U.S. Citizenship and Immigration Services – the unit within the Department of Homeland Security authorized to provide immigration, naturalization and visa benefits – has just issued its 10-year strategic plan.

In a letter announcing the plan, Eduardo Aguirre, Jr., the USCIS Director, offers a commendable description of how a robust commitment to providing immigration benefits will continue to enrich our nation:

The opportunity for social equality, for economic independence, for a brighter future; these are the beacons that have attracted people throughout history and from every part of the world to become Americans. Their contributions have enriched the fabric of our society, formed the ideal of the American dream and helped to shape a nation built upon the deep foundations of morality, pillared by codes of justice, with a roof of freedom and liberty overhead.

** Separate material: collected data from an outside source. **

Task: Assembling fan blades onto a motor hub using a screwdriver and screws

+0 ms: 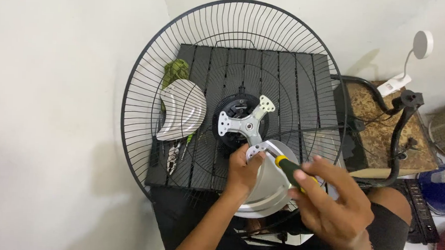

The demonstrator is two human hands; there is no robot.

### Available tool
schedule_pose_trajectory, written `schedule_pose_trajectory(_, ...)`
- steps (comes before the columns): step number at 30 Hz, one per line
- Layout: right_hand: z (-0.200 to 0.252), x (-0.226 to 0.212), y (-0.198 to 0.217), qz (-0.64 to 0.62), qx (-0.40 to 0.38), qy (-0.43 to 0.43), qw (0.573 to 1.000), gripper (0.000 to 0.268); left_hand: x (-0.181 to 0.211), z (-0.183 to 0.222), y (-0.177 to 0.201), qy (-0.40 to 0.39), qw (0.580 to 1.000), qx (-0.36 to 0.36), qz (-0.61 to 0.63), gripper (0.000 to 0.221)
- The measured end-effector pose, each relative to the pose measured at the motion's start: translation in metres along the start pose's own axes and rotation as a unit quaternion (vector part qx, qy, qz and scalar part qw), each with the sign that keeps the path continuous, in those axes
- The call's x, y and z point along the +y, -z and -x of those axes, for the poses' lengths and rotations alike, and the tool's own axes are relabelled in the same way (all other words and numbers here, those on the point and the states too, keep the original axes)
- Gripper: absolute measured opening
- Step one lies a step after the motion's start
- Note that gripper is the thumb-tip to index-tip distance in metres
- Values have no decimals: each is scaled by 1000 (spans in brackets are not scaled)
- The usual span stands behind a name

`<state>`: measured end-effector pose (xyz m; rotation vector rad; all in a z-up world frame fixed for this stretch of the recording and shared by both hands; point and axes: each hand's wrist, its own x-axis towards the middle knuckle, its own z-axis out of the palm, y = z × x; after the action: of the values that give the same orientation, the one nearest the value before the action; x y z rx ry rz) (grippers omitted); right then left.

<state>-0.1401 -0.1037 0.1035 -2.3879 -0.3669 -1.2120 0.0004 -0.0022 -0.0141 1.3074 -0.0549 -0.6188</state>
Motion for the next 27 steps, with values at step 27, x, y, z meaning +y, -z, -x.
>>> schedule_pose_trajectory(27, -8, 2, 6, 117, -69, 10, 991, 34, -4, -3, 1, -27, 1000, 0, 2, 12)
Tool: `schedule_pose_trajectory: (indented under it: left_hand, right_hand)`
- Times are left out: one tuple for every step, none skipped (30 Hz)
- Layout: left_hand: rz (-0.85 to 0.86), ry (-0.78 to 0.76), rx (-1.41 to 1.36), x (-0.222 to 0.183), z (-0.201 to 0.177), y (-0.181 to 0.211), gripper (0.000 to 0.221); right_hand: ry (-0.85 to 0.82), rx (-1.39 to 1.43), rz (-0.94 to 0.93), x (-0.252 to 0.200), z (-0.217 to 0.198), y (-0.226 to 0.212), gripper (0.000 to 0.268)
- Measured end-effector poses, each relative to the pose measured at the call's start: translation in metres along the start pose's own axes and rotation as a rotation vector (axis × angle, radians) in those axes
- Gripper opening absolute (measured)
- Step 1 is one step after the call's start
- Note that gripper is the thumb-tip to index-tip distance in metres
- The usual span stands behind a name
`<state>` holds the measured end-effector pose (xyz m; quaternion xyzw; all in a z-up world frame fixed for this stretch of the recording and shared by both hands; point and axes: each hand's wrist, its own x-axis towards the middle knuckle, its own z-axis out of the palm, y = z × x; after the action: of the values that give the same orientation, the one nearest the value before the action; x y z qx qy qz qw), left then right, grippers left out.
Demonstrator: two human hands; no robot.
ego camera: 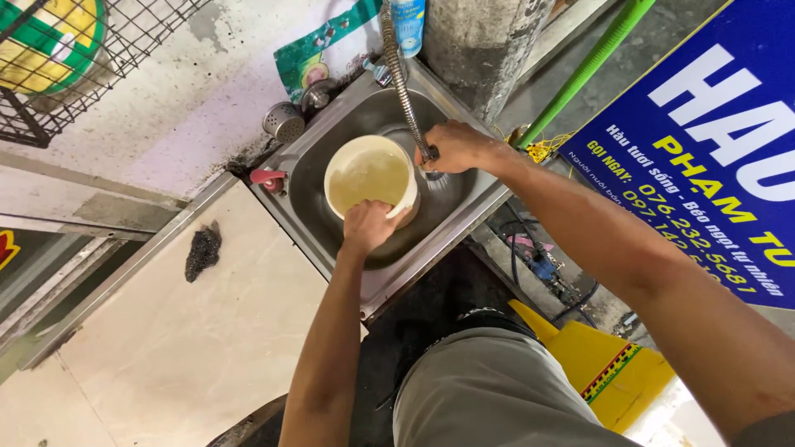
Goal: The recorder washes their hands, slices several pineapples on a cutting board, places the slices into a bucket, and then thoroughly washes out an empty bucket at the sink.
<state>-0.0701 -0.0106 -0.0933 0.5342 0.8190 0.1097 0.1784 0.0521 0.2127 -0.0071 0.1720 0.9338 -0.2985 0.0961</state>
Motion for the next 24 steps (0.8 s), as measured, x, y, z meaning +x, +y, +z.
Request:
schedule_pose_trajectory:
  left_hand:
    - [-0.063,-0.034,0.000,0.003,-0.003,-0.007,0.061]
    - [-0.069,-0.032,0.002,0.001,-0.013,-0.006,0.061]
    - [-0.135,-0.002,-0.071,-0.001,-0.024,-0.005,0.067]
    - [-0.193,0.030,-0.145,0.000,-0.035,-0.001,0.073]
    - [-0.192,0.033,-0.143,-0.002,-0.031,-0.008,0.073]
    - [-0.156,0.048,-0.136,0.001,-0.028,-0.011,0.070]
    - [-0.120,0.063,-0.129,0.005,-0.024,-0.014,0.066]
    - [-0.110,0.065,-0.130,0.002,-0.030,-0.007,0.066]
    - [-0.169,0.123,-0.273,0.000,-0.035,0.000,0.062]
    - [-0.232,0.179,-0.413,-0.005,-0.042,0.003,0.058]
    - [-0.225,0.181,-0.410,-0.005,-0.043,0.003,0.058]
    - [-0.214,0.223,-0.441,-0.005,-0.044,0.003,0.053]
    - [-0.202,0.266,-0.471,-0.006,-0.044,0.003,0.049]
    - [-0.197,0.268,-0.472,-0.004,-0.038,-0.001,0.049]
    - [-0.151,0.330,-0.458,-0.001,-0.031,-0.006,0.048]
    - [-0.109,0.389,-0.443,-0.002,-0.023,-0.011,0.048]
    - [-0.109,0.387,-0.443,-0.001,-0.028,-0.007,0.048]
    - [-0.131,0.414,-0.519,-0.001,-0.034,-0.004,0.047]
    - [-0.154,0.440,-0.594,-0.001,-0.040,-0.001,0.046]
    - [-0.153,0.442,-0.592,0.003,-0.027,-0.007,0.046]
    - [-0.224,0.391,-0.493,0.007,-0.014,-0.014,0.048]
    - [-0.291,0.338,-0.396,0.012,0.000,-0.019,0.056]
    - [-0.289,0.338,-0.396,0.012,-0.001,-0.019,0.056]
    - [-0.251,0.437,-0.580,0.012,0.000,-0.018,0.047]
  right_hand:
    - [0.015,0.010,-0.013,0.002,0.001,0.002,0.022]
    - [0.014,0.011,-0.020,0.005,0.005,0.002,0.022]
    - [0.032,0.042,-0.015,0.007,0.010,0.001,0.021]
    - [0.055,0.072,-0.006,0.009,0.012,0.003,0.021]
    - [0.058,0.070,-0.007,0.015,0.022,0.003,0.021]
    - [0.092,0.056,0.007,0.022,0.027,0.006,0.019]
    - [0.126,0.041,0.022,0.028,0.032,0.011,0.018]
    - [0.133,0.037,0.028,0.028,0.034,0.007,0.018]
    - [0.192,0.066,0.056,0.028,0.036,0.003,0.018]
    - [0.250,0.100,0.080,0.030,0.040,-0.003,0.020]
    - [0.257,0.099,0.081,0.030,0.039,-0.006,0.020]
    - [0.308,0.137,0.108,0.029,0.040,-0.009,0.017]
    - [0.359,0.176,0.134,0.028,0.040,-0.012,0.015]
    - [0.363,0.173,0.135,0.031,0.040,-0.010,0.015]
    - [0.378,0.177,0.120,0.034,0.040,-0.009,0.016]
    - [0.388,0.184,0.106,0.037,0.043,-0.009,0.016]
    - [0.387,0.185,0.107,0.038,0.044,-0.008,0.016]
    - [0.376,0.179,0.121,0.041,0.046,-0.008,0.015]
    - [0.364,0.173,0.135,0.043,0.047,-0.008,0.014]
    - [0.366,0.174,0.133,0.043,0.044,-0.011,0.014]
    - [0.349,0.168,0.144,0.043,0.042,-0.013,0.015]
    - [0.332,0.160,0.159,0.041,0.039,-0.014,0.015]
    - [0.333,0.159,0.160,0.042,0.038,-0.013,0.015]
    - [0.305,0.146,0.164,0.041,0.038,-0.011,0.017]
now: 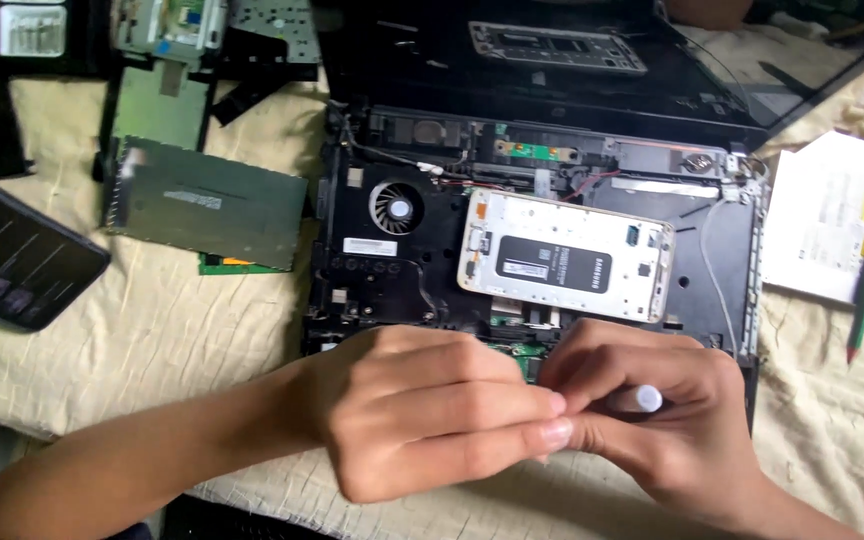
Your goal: Installing and fastening a hard drive inside a laptop using a screwdriver
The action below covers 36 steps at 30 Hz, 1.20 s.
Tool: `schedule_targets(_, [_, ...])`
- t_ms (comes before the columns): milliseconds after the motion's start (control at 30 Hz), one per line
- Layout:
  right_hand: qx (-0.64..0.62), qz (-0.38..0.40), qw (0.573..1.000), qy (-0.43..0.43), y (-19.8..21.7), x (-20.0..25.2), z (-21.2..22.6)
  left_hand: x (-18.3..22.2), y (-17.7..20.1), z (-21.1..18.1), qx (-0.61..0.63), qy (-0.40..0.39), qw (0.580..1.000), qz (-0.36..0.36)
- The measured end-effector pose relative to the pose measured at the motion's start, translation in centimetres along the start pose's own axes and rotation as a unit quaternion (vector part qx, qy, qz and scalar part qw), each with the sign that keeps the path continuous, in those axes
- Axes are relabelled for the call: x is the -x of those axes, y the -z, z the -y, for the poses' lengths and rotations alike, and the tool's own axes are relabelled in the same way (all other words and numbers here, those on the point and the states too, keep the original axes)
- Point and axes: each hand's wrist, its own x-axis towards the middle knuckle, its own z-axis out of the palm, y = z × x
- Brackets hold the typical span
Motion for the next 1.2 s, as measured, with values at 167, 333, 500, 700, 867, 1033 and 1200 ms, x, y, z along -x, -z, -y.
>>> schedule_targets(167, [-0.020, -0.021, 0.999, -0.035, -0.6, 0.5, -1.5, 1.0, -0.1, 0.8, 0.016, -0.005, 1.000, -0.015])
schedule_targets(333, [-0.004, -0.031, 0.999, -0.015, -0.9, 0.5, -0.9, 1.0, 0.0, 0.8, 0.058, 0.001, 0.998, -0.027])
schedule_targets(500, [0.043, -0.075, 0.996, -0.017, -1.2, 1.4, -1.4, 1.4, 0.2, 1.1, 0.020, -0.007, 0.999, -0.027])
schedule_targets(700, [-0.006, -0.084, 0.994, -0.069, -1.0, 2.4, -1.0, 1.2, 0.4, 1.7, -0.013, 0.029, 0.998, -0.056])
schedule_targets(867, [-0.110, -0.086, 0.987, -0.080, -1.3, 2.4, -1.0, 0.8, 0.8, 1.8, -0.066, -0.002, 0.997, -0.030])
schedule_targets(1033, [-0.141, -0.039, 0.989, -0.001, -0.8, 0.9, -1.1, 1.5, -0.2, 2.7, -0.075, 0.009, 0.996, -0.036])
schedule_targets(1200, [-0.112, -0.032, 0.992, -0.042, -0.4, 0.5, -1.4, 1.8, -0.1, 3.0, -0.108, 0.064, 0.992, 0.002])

With the Strategic Plan as our blueprint, we will ensure that the spirit of every citizen, both native-born and naturalized, can be harnessed to drive the next chapter of our great American story and continue our historic legacy.

Despite the worthy sentiments, the agency’s strategic plan contains disturbing elements. The plan shows clearly that USCIS understands quite well that it is an enforcement agency housed within a department focused more on national security than immigration benefits. USCIS notes in the plan at pages 7-9 that it will employ data-mining techniques to discern fraud, retrieve and maintain information in digital form from every application or petition submitted by or for an individual seeking immigration benefits, and routinely share cases of suspected fraud with other government agencies so that these government agents may pursue their own appointed missions.

Doubtless, every responsible citizen wants USCIS to prevent immigration fraud. The concern, however, is that the plan does not address data privacy considerations. Perhaps, once President George W. Bush appoints the members and executive director of a civil rights and privacy board created under last year’s intelligence restructuring bill, USCIS may be tasked by this board with adopting and announcing protections on data privacy for law-abiding individuals and businesses requesting immigration benefits. See Senators Say Bush Lags On Creating Terror Panel, by Eric Lichtblau, New York Times, May 15, 2005, Section 1, Page 30, available online.